Islamic notions of the freedom of speech

It is important to note that the human rights schemes propounded by contemporary Islamic scholars, which includes the conceptualizing of the freedom of speech, is rooted on the primacy of the Koranic Revelation over the logical process of reasoning[4]. In the opinion of Islamic scholars, human reasoning, independent of Gods guidance and inspiration, is insufficient to provide the best plan for human life[5]. For example, upon citing various passages of the Koran and the Sunna, the Islamic scholar Muhammad Asad took the view that, in the context of Islam, the intellectual leaders of the community are morally bound to bring forward whatever new ideas they may have and to advocate such ideas in public[6]. Therefore, the right to a free expression of ones opinions in speech and writing is one of the fundamental rights of a citizen of an Islamic state[7].

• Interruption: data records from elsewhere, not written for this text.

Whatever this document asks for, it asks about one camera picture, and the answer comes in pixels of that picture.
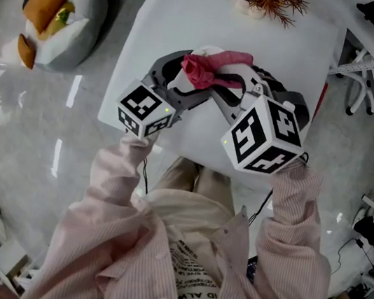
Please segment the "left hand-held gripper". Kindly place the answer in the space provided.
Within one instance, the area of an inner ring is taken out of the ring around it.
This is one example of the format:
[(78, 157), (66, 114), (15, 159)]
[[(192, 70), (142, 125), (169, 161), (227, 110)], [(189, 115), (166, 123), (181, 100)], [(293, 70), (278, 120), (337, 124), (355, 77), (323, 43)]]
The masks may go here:
[(191, 110), (209, 98), (209, 90), (182, 92), (161, 83), (173, 81), (191, 50), (180, 50), (160, 57), (141, 80), (130, 83), (116, 100), (119, 122), (138, 138), (149, 137), (171, 128), (183, 110)]

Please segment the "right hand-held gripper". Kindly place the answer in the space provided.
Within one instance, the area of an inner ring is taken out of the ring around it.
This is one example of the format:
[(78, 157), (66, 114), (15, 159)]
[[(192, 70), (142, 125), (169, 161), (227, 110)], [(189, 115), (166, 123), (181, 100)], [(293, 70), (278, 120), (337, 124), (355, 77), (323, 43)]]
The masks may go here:
[[(251, 80), (253, 92), (245, 93), (243, 83), (238, 88), (216, 84), (211, 95), (231, 124), (221, 142), (234, 169), (268, 175), (304, 153), (300, 132), (310, 112), (300, 93), (287, 91), (265, 69), (251, 68), (258, 75)], [(241, 113), (242, 102), (248, 107)]]

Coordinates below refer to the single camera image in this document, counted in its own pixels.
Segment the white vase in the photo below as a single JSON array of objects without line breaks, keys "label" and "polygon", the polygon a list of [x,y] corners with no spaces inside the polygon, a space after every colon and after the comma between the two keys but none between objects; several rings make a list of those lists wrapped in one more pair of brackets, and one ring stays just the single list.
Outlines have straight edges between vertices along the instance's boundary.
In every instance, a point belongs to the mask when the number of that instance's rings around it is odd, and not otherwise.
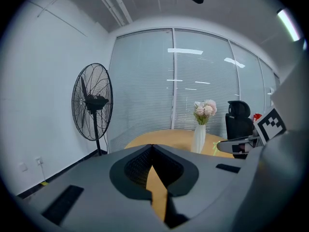
[{"label": "white vase", "polygon": [[191,144],[191,152],[201,153],[204,147],[206,137],[206,125],[197,125],[194,131],[194,137]]}]

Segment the standing fan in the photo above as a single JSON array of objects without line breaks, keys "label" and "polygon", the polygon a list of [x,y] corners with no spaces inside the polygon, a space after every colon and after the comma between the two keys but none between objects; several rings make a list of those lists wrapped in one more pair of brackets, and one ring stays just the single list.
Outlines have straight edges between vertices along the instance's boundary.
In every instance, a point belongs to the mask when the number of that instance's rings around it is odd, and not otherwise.
[{"label": "standing fan", "polygon": [[101,155],[99,139],[106,132],[112,116],[112,85],[103,65],[86,66],[78,75],[72,94],[72,114],[80,134],[96,141]]}]

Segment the power cord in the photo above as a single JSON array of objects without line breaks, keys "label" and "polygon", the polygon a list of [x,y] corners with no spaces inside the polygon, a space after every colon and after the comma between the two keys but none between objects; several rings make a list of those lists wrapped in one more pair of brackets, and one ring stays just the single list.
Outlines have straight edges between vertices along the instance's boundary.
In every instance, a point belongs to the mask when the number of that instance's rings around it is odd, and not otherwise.
[{"label": "power cord", "polygon": [[103,135],[104,136],[104,141],[105,141],[105,143],[106,143],[106,150],[107,150],[107,154],[109,153],[109,150],[108,150],[108,145],[107,145],[107,142],[106,142],[106,139],[105,139],[105,135]]},{"label": "power cord", "polygon": [[44,170],[43,170],[43,167],[42,167],[42,163],[40,164],[40,167],[41,167],[41,169],[42,169],[42,174],[43,174],[44,182],[46,182]]}]

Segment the glass window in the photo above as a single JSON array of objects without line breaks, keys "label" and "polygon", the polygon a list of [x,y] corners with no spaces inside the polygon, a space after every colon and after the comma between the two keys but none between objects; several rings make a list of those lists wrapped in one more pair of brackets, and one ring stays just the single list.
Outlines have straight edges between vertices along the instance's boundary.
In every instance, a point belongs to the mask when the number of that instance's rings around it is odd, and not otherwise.
[{"label": "glass window", "polygon": [[110,151],[125,148],[146,132],[170,129],[174,56],[171,30],[118,38],[110,77],[114,106],[108,129]]},{"label": "glass window", "polygon": [[276,80],[275,75],[272,69],[266,65],[262,60],[260,60],[263,79],[264,79],[264,88],[265,88],[265,111],[271,107],[270,96],[276,90]]},{"label": "glass window", "polygon": [[265,107],[264,83],[259,60],[249,51],[231,43],[239,75],[240,99],[255,113],[263,114]]},{"label": "glass window", "polygon": [[175,31],[175,38],[177,48],[187,49],[187,53],[177,53],[174,128],[194,130],[197,125],[194,102],[211,99],[217,103],[218,111],[210,117],[206,131],[226,138],[227,102],[239,100],[237,72],[230,62],[233,55],[228,41],[183,30]]}]

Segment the black panel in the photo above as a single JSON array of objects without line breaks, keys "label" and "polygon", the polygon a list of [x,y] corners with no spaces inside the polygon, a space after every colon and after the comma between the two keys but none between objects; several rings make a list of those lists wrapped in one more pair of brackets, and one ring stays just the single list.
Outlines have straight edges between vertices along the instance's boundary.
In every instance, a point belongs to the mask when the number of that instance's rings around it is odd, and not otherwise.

Mohammad Hashim Kamali has approached the principle of free speech in Islam using the principle of seeking truth [al-haqq] and human dignity[8]. The methodology deployed makes references to passages of the Koran and the Sunna that addresses the necessity for victims of an injustice to speak out, the necessity of giving advice [nasihah] and the Hadith which proclaims that the best form of holy struggle [jihad] is to tell a word of truth to a tyrannical leader[9].

Further support for this is reflected in Article 12.a of the Universal Islamic Declaration of Human Rights[10] which states that:-

Every person has the right to express his thoughts and beliefs so long as he remains within the limits prescribed by the Law. No one, however, is entitled to disseminate falsehood or to circulate reports that may outrage public decency, or to indulge in slander, innuendo, or to cast defamatory aspersions on other persons.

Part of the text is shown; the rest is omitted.